3. never contacted her to ask for visitation with Daniel. He never sent Daniel any letters or photos. The only gift he ever gave Daniel was a present his girlfriend delivered when Daniel turned one. Megan is married and her husband intends to adopt Daniel if the petition is granted. In 2007, father sent Megan letters in which he discussed Megan, father, and Daniel being a family. Megan did not understand the letters to be requests to see Daniel.
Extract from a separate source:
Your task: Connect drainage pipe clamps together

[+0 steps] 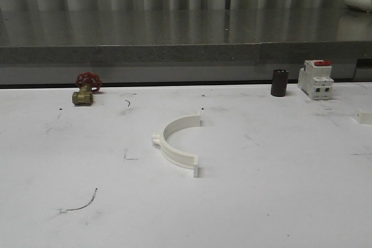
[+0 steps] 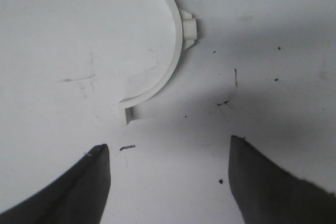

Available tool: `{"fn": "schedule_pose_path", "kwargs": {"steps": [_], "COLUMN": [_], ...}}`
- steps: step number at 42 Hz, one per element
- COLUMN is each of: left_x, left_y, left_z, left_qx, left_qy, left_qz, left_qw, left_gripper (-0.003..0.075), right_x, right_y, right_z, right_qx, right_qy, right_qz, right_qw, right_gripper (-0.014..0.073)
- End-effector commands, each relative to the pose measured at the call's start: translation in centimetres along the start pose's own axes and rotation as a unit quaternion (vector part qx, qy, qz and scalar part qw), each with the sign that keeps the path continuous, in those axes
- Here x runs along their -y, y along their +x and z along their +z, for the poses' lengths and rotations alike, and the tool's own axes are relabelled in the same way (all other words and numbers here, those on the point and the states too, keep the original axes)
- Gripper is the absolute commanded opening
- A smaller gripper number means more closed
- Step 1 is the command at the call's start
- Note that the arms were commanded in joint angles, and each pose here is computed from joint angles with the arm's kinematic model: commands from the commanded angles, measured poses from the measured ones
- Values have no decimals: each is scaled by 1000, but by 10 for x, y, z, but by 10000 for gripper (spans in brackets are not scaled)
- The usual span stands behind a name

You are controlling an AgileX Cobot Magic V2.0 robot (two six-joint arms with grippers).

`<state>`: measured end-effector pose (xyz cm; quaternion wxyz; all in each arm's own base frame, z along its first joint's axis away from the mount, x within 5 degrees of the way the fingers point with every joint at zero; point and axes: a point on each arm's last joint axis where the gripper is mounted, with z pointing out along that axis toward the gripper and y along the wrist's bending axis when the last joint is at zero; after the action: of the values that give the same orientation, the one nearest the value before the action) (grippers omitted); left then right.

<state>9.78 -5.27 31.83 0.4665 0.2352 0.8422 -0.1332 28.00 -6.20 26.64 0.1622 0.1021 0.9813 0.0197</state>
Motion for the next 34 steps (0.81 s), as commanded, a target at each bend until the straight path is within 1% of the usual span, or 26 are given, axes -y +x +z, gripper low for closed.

Instead, she believed “he was trying to make everything sound nice so [she] wouldn’t testify against him in [the] criminal case.” Regarding the criminal case, Megan said her parents called the police after Megan moved in with father. At the time of trial, Megan had the same phone number and address as when father knew her. So if he remembered either of them, he would know how to contact her. Megan worked at the deli section of a Wal-Mart. In May 2011, she saw father at the Wal-Mart; he was at the cash registers. A few weeks or months later, the current girlfriend tried to approach Megan at the deli. Megan did not talk to the current girlfriend. Megan did not recall father attempting to talk to her. Megan thinks father is unstable and a criminal. She believes that “if he had contact with [her] son[,] … he would be a flight risk.” Father called as witnesses two attorneys who had represented him in the past. Dominic Eyherabide, an attorney in the Public Defender’s office, represented father in two or three criminal cases, including the case charging father with unlawful sexual intercourse with a minor in which Megan was the victim. (Eyherabide recalled there were three separate filings against father, which included charges of unlawful sexual intercourse and domestic violence and involved “multiple” victims. Father entered a plea on the charges related to Megan, and the remaining cases were dismissed. Soon after he got out of jail on probation, father contacted Eyherabide. He asked if the probation terms could be modified so he could have visitation with one or more of his children. Eyherabide advised father not to ask for a modification too soon and

4. suggested the court would like to see his good behavior on probation first. Eyherabide advised father not to seek visitation with Daniel because his mother was the victim in the criminal case and father was ordered to stay away from her. He testified that, in his experience, probationers are vulnerable to probation violations if they try to have contact with children under those circumstances. Eventually, Eyherabide filed a motion on father’s behalf to modify probation terms as to two of father’s children. Father also wanted to ask the court to reduce the felonies to misdemeanors and terminate probation.